- WHAT YOU HAVE TO DO -
Your reply must contain the full listing below, reproduced exactly, but no pictures.

- GIVEN MATERIAL -
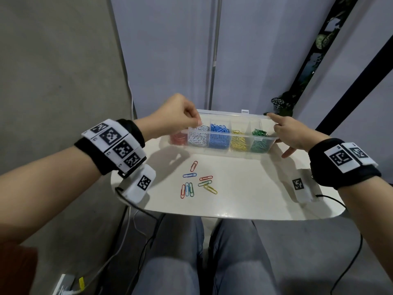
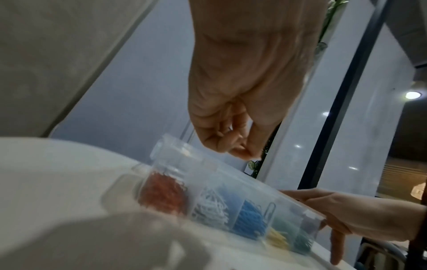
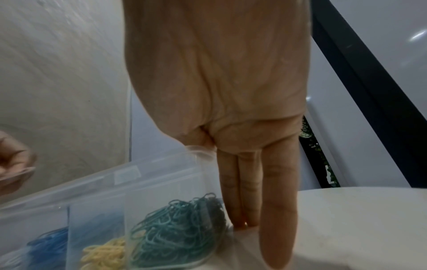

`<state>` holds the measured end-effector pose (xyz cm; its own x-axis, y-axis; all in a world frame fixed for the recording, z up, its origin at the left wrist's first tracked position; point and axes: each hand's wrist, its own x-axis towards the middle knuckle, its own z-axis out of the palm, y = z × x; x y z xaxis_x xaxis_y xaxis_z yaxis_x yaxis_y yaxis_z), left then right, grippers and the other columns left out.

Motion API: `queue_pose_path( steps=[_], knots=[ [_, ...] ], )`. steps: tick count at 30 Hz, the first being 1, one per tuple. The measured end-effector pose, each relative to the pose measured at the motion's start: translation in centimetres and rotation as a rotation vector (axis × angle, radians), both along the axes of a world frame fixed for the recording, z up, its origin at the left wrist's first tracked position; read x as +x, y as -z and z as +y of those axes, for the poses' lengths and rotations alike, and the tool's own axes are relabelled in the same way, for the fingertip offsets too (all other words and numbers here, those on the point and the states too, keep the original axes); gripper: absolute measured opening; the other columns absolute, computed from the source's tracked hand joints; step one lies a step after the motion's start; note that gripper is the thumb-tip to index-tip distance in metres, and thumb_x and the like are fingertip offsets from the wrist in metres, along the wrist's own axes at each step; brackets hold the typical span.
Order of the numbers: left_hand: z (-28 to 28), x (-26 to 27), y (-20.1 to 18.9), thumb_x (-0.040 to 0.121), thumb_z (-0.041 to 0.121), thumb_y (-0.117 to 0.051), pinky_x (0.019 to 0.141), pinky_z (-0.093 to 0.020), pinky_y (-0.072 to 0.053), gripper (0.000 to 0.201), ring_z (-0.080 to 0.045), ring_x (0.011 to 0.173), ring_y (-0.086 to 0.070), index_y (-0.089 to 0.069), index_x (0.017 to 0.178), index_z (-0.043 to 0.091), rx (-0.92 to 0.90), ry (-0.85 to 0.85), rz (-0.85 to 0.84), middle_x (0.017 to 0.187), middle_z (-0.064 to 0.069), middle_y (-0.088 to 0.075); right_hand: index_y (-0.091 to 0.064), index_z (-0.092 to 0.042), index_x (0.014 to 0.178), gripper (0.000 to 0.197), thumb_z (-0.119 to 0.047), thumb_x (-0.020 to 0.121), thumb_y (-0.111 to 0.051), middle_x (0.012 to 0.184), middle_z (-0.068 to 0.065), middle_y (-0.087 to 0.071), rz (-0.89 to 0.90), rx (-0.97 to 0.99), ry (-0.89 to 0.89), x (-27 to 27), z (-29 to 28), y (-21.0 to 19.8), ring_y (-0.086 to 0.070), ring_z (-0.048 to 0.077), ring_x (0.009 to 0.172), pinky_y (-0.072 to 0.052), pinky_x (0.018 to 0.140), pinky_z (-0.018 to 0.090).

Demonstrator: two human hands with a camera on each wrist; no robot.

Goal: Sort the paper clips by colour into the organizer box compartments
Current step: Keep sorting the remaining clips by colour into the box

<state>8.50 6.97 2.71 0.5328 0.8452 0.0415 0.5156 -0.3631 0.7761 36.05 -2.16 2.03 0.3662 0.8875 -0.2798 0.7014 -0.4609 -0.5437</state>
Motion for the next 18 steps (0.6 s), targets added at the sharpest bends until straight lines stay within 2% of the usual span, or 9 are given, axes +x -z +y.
queue_pose_path(
  steps=[2, 4, 6, 8, 11, 13, 15, 18],
  knots=[
    [0.8, 0.7, -0.4, 0.082, 0.012, -0.075, 0.054, -0.018, -0.042, 0.006, -0.007, 0.053, -0.051, -0.073, 0.080, 0.006, 0.116, -0.082, 0.075, 0.068, -0.003, -0.066, -0.029, -0.015, 0.149, 0.053, -0.001, 0.099, -0.025, 0.126, 0.005, -0.043, -0.010, -0.005, -0.005, 0.0, 0.0, 0.0, -0.059, 0.034, 0.106, -0.055, 0.066, 0.062],
    [1.3, 1.1, -0.6, 0.079, 0.019, -0.079, 0.054, -0.019, -0.041, 0.014, -0.006, 0.055, -0.052, -0.073, 0.082, 0.006, 0.176, -0.098, 0.125, 0.071, -0.004, -0.066, -0.031, -0.011, 0.148, 0.050, -0.001, 0.099, -0.026, 0.128, 0.004, -0.042, -0.031, -0.012, -0.015, 0.0, 0.0, 0.0, -0.056, 0.036, 0.108, -0.055, 0.066, 0.061],
    [1.0, 1.0, -0.9, 0.075, 0.023, -0.082, 0.055, -0.016, -0.041, 0.021, -0.001, 0.056, -0.053, -0.071, 0.084, 0.009, 0.234, -0.040, 0.150, 0.070, 0.001, -0.064, -0.032, -0.016, 0.148, 0.052, -0.003, 0.098, -0.026, 0.132, 0.009, -0.043, -0.034, -0.010, -0.007, 0.1, 0.1, 0.0, -0.055, 0.038, 0.109, -0.057, 0.062, 0.059],
    [-0.1, 0.7, -1.1, 0.075, 0.021, -0.082, 0.051, -0.011, -0.039, 0.018, 0.002, 0.051, -0.053, -0.070, 0.084, 0.010, 0.226, 0.118, 0.178, 0.066, 0.006, -0.062, -0.031, -0.025, 0.147, 0.055, -0.004, 0.097, -0.025, 0.132, 0.013, -0.046, -0.013, -0.009, 0.012, 0.2, 0.2, 0.1, -0.057, 0.036, 0.108, -0.058, 0.058, 0.055],
    [-1.5, 0.0, 0.1, 0.076, 0.024, -0.081, 0.052, -0.016, -0.040, 0.016, -0.002, 0.051, -0.050, -0.068, 0.076, 0.015, 0.223, 0.300, 0.346, 0.059, 0.009, -0.059, -0.029, -0.028, 0.148, 0.056, -0.006, 0.098, -0.024, 0.132, 0.013, -0.047, 0.010, -0.003, 0.027, 0.2, 0.3, 0.2, -0.058, 0.033, 0.106, -0.058, 0.057, 0.053],
    [-2.0, -0.5, 1.6, 0.077, 0.032, -0.080, 0.052, -0.015, -0.036, 0.021, -0.004, 0.057, -0.050, -0.068, 0.075, 0.015, 0.264, 0.316, 0.478, 0.063, 0.009, -0.059, -0.028, -0.027, 0.149, 0.055, -0.006, 0.098, -0.025, 0.132, 0.014, -0.046, 0.021, 0.007, 0.038, 0.1, 0.3, 0.3, -0.059, 0.033, 0.107, -0.057, 0.060, 0.055],
    [-2.4, -0.8, 3.0, 0.078, 0.037, -0.078, 0.056, -0.018, -0.040, 0.026, -0.011, 0.065, -0.056, -0.069, 0.076, 0.012, 0.253, 0.305, 0.560, 0.069, 0.004, -0.064, -0.028, -0.024, 0.149, 0.055, -0.004, 0.098, -0.026, 0.131, 0.014, -0.045, 0.018, 0.014, 0.043, 0.1, 0.3, 0.3, -0.058, 0.034, 0.107, -0.056, 0.064, 0.060],
    [-3.0, -0.6, 4.2, 0.079, 0.031, -0.078, 0.063, -0.026, -0.046, 0.023, -0.016, 0.071, -0.061, -0.071, 0.079, 0.010, 0.234, 0.330, 0.569, 0.074, 0.002, -0.068, -0.028, -0.019, 0.149, 0.054, -0.002, 0.098, -0.026, 0.132, 0.012, -0.042, -0.007, 0.012, 0.031, 0.0, 0.4, 0.4, -0.056, 0.037, 0.110, -0.055, 0.067, 0.063]
  ],
)
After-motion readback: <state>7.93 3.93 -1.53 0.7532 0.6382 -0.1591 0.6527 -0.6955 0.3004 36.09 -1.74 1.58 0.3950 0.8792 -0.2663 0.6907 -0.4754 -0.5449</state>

- RESPONSE BOX -
`<state>` holds the measured end-effector pose (xyz cm; its own x-axis, y-axis; all in a world frame fixed for the recording, z up, its origin at the left wrist's first tracked position; point and axes: each hand's wrist, its own x-axis towards the middle knuckle, its own z-axis out of the palm, y = z × x; x y z xaxis_x xaxis_y xaxis_z yaxis_x yaxis_y yaxis_z), left then right, grippers and the other columns left out.

Motion API: `queue_pose_path( steps=[_], knots=[ [_, ...] ], )`. steps: tick count at 30 Hz, the first being 1, one per tuple. The measured end-effector pose, each relative to the pose measured at the motion's start: translation in centimetres and rotation as a rotation vector (axis × angle, radians), both along the axes of a world frame fixed for the recording, z up, its origin at the left wrist's first tracked position; read x as +x, y as -z and z as +y of those axes, for the poses' lengths and rotations alike, and the tool's own axes are relabelled in the same way, for the fingertip offsets too (all other words and numbers here, those on the point and the states too, keep the original axes); gripper: absolute measured opening; the other columns absolute, computed from the source's tracked hand joints; step one lies a step after the motion's start; note that gripper is the thumb-tip to index-tip distance in metres, and thumb_x and the like are fingertip offsets from the wrist in metres, along the wrist's own axes at each step; brackets hold the typical span.
Order of the numbers: left_hand: z (-28 to 28), x (-26 to 27), y (-20.1 to 18.9), thumb_x (-0.040 to 0.121), thumb_z (-0.041 to 0.121), thumb_y (-0.117 to 0.051), pinky_x (0.019 to 0.141), pinky_z (-0.093 to 0.020), pinky_y (-0.072 to 0.053), gripper (0.000 to 0.201), ring_z (-0.080 to 0.045), ring_x (0.011 to 0.173), ring_y (-0.086 to 0.070), index_y (-0.089 to 0.069), index_x (0.017 to 0.178), index_z (-0.043 to 0.091), rx (-0.92 to 0.90), ry (-0.85 to 0.85), rz (-0.85 to 0.84), middle_x (0.017 to 0.187), middle_z (-0.064 to 0.069), middle_y (-0.088 to 0.075); right_hand: index_y (-0.091 to 0.064), index_z (-0.092 to 0.042), index_x (0.014 to 0.178), gripper (0.000 to 0.197), thumb_z (-0.119 to 0.047), thumb_x (-0.020 to 0.121), thumb_y (-0.111 to 0.051), middle_x (0.012 to 0.184), middle_z (-0.068 to 0.065), middle_y (-0.087 to 0.071), rz (-0.89 to 0.90), rx (-0.97 to 0.99), ry (-0.89 to 0.89), x (-27 to 27), z (-29 to 28), y (-21.0 to 19.8), ring_y (-0.086 to 0.070), ring_z (-0.048 to 0.077), ring_x (0.009 to 0.172), pinky_y (-0.072 to 0.052), pinky_x (0.018 to 0.140), pinky_z (-0.018 to 0.090).

Demonstrator: two human hands with a camera on each wrist; no robot.

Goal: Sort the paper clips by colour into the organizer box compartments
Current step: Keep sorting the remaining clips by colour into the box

<state>8.50 6.97 2.71 0.5328 0.8452 0.0415 0.5156 -0.3631 0.7761 36.05 -2.16 2.03 0.3662 0.8875 -0.2798 0.7014 -0.4609 -0.5437</state>
Motion for the next 18 steps (0.6 s), targets added at the sharpest bends until straight lines stay within 2% of the usual span, or 9 are given, axes +x -z +y.
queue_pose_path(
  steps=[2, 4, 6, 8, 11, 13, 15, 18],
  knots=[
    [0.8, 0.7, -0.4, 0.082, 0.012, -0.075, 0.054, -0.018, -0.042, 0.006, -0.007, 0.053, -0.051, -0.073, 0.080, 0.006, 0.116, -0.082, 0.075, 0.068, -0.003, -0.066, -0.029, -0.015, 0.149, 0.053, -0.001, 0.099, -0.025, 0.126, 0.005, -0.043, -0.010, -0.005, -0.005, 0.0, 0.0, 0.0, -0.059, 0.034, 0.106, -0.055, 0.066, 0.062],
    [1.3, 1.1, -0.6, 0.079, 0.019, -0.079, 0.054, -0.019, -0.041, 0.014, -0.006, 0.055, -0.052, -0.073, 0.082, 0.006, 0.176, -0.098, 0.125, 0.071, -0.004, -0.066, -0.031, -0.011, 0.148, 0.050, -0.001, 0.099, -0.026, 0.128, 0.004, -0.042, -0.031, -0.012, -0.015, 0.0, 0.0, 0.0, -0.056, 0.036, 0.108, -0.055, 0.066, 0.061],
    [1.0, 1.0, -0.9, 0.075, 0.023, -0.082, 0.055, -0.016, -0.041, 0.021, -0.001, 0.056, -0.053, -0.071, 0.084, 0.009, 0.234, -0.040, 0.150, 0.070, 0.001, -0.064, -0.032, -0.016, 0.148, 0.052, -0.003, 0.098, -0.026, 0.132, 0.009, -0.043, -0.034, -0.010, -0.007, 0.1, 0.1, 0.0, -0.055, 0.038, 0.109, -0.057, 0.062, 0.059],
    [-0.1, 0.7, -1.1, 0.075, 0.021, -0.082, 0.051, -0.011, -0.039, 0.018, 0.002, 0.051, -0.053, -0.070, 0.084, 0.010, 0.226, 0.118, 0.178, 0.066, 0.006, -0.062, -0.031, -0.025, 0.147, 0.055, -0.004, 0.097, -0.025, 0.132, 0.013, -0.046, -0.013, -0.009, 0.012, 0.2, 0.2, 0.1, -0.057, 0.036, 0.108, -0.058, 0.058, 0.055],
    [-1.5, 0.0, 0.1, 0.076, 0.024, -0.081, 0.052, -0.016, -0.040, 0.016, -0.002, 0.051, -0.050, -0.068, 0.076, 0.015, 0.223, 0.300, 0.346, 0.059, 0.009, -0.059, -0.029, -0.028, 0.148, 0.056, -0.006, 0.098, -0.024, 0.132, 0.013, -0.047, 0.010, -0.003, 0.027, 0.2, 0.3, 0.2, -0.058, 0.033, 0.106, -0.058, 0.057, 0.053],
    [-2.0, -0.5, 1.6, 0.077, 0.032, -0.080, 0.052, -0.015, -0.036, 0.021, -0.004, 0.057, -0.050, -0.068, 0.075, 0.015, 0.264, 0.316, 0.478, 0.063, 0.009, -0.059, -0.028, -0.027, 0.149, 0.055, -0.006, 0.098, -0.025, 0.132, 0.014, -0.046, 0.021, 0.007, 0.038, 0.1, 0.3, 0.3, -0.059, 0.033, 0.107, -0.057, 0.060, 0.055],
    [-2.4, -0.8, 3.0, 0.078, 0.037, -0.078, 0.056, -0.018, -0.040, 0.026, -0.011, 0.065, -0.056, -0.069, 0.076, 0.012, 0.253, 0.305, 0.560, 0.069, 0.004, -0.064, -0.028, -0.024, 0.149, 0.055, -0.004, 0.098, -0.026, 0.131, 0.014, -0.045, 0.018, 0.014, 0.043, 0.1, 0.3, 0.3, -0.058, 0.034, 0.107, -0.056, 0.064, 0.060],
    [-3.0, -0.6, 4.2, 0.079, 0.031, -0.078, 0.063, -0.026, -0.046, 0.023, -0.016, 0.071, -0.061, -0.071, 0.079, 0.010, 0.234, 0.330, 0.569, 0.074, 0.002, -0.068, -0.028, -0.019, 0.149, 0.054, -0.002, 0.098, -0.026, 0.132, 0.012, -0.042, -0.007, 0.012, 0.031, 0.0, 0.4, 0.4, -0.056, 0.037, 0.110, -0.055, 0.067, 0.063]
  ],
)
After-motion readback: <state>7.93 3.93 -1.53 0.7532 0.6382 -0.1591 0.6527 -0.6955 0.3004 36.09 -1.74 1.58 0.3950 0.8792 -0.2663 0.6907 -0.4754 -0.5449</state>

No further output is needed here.